The engine is nicely punchy from the off, and will move up through the gears effortlessly as you accelerate. Short shifting is not to be encouraged as the bike does chug a fair bit below 3000 rpm, so this region is best avoided. This fuelling glitch is a well documented fault which apparently can be largely solved by fitting either a Power Commander at around £300 or by heading for what is somewhat oddly called – Kev’s mod which is a bit of electronic trickery made up by an XT660Z specialist, unsurprisingly named Kev. At a fraction of the cost the Power Commander route, it’s a popular modification and one we’ll be looking into.
But let’s not get too hung up on this, it’s not a major issue. The bike is just fun to ride on the road, the high bars and relatively slim profile making filtering in heavy traffic easy, even if that cable operated clutch could be considerably lighter. Having used a hydraulic clutch on the Ride Expeditions KTM EXC250 for many years, we’re not fans of the cable, so we may look to fit a hydraulic conversion kit in the coming months.
The Metzeller Tourance tyres fitted to the bike have a very smooth and road friendly profile and as such are competent and stable on the black top. Corners can be taken at enthusiastic speeds without any worry on kicking out, which as the bike encourages spirited riding is a good thing.
TRAILS AND TYRES
THE YAMAHA POWERS THROUGH THE WATER ON STONY LANE
While the Metzellers might suit a bit of tarmac tomfoolery, their performance when off-road does not inspire much confidence at all.

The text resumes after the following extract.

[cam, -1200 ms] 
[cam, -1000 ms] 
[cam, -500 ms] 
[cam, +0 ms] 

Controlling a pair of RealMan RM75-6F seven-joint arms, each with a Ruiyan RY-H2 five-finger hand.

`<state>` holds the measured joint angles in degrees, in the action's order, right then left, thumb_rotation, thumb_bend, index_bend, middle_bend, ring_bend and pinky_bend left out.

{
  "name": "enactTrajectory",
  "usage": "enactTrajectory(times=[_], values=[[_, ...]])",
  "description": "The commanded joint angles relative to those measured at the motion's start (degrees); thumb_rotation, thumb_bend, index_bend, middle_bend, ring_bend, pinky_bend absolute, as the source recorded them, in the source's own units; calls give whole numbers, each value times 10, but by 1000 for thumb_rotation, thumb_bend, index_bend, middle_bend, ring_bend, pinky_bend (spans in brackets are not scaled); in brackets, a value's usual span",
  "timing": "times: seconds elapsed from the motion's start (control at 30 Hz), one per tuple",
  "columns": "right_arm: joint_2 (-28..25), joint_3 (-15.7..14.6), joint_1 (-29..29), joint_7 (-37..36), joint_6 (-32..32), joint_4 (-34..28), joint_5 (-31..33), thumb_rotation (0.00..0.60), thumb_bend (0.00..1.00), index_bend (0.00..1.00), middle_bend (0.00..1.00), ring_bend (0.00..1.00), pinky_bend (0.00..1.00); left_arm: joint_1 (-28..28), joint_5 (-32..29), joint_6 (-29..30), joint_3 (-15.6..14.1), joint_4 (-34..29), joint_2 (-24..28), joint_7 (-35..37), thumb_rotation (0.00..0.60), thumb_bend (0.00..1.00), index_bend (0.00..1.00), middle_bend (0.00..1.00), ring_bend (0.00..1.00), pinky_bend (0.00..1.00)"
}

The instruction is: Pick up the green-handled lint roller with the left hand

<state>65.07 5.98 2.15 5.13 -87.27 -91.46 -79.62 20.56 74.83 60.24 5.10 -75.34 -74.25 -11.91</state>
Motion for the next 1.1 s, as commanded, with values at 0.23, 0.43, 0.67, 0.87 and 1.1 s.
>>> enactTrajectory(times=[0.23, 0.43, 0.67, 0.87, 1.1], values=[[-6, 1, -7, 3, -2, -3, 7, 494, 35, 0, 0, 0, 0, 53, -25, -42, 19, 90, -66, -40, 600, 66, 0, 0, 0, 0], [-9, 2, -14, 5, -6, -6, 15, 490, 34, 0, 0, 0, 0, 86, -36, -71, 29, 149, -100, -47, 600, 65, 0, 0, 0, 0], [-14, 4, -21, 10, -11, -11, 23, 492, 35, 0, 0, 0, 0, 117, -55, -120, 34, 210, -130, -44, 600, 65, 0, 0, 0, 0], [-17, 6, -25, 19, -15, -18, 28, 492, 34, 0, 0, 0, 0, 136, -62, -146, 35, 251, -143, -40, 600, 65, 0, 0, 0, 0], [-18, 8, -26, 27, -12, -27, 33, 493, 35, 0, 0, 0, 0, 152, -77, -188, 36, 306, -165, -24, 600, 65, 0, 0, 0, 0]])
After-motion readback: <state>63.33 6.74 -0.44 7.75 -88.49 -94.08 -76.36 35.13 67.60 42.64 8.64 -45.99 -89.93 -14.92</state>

As a first outing, we didn’t want to throw the bike at anything too extreme, so we headed for the Fosse Way, a legal byway that cuts through South Gloucestershire and provides an ideal soft-road option. And in the initial gravel stages, although the tyres were a tad vague, they were not too bad at keeping bike and rider sunny side up.
But once the speed increased and the tracks got a tad more muddy and wet, the Tourances begun to find their limits fairly quickly. In fairness to Metzeller, the tyres are described as for light off-road use and away from the muddy stuff and when faced with rocks, the bike faired much better. A few days later we took on some rocky lanes just outside Bath and were pleasantly surprised by the way they coped.
But looking beyond the tyres which will be easy to change the tyres, the bike is pretty good when off road. The Tenere is wider than the average trail or enduro bike and also fees taller thanks to the screen and instrument binnacle out in front, but it handles very similarly to a conventional enduro machine. The replacement footpegs help this as they do grip your boots, but had the tyres not lacked grip, then the speeds would have rapidly increased as our confidence on the bike grew.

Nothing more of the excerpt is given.